Copy each line in the data that includes the word "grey".

GIVEN DATA section start

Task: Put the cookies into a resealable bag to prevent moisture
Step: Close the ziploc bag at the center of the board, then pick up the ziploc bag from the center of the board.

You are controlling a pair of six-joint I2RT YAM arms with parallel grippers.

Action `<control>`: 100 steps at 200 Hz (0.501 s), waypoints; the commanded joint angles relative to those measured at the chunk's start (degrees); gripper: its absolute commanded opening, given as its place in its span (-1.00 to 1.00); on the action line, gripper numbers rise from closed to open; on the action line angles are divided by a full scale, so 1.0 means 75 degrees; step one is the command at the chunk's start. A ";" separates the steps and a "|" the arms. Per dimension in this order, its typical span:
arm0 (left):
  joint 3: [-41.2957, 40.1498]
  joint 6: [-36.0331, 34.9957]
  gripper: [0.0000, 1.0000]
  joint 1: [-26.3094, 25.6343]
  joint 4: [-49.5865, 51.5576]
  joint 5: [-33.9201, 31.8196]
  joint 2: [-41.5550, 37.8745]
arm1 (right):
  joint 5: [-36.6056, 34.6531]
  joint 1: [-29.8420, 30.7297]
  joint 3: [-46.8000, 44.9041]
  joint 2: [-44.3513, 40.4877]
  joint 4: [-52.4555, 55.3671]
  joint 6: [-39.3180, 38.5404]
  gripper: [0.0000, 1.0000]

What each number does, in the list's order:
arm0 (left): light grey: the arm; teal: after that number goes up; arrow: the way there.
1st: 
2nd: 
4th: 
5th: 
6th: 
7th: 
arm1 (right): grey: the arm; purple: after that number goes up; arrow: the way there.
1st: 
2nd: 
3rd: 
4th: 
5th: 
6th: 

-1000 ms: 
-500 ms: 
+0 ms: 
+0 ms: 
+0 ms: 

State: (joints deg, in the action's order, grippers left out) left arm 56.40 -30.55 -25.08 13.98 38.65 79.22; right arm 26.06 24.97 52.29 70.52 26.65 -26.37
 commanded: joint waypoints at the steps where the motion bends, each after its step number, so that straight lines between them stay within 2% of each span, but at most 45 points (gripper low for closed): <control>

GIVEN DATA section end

_EXERCISE SOLUTION_
arm0 (left): light grey: the arm; teal: after that number goes up; arrow: the way there.
arm1 (right): grey: the arm; purple: after that number goes up; arrow: the way there.

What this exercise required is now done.